Recently I made the decision to stop living in the past and start living in the present by using the latest stable release of PHP, version 5.5.8. Unfortunately on Ubuntu 12.04 LTS (I always run LTS releases on my servers) the latest version of PHP available is from the 5.3 branch which was initially released in June of 2009. Even though 5.3 is still receiving security fixes there are a ton of new features and performance optimizations in 5.4 and 5.5 (and soon enough 5.6). Fortunately it’s really easy to upgrade to 5.5 on Ubuntu 12.04 LTS by way of a PPA.
Before we get started, you will want to make sure you have python-software-properties
install so you have the command to add a PPA. To do so run:
sudo apt-get update && sudo apt-get install python-software-properties
Great, next up we’ll add the PPA and update:
sudo add-apt-repository ppa:ondrej/php5-oldstable
After the PPA has been added, all you need to do is update and upgrade. This will upgrade your currently installed version of PHP to the latest as well as any modules. Please note that even though I highly recommend php5-suhosin
it is not available for PHP 5.4+ and will be uninstalled instead of upgraded. Unfortunately the project seems to have fallen to the wayside and some (not necessarily all) of it’s functionality has been added to the PHP core.

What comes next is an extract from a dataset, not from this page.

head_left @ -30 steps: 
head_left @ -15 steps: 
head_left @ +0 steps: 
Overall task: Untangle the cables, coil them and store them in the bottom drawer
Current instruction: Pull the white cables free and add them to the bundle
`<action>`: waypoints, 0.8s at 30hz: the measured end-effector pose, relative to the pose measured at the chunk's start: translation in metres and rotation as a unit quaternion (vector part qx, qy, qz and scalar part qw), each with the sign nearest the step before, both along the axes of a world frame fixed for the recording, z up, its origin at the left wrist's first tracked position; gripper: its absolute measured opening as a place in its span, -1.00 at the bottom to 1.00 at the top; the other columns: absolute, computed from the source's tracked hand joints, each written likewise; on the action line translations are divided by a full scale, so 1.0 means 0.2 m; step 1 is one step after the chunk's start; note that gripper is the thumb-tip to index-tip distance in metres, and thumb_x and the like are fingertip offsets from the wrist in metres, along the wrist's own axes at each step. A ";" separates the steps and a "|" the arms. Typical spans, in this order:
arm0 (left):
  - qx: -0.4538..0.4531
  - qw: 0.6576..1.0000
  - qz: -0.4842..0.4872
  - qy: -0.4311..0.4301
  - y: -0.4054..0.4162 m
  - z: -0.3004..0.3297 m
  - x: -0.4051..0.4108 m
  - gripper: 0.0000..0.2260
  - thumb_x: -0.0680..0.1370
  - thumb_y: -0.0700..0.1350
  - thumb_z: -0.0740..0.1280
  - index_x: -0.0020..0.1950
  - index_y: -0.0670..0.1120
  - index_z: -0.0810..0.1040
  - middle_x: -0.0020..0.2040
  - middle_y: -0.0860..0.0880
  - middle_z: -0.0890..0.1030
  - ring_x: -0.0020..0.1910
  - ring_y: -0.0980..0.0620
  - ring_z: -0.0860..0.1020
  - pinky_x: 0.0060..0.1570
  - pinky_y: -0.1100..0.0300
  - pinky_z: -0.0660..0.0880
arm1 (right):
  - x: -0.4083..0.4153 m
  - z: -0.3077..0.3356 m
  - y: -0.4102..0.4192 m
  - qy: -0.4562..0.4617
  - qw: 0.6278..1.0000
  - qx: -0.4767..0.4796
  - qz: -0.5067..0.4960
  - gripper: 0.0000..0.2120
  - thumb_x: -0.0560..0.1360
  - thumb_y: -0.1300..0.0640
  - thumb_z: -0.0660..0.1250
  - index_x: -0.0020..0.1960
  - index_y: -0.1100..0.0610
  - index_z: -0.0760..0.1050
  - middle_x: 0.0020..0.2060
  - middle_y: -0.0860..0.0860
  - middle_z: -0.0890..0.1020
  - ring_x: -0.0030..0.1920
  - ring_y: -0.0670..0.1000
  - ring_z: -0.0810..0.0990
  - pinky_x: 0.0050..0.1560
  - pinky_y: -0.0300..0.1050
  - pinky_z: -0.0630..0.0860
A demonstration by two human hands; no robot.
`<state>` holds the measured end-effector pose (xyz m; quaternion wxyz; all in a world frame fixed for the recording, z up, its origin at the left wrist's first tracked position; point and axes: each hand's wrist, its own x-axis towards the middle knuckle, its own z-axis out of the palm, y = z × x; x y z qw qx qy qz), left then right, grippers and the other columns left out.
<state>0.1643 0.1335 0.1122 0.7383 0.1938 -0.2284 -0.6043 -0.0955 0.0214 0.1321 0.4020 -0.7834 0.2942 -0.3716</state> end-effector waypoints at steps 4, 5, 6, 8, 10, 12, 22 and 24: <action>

sudo apt-get update && sudo apt-get dist-upgrade
Once this is done, you will want to restart your web server software and/or fast process manager. I personally use nginx
with php5-fpm
but this should work for other stacks as well.
If only it were that easy, I do have a couple of gotchas for you. First, if you compiled phpredis
for PHP 5.3 you will either need to recompile it against PHP 5.5 or simply install the php5-redis
package which is provided by the PPA. The plus side if you no longer have to compile phpredis
moving forward if you don’t want to.
The second gotcha has to do with php5-fpm
. If you are using to PHP listening on port 9000 and happened to overwrite your www.conf
file you will be listening on the UNIX socket instead of port 9000. Listening on the socket is the default for this PPA and may result in some gateway connection errors until you either go back to listening on port 9000 or update your web server configs to point to the sock file instead.
I’ve been running 5.5 for a week now with minimal impact aside from some deprecation warnings in my logs. If you’re still on an older version of PHP I highly recommend upgrading to the latest for the new year!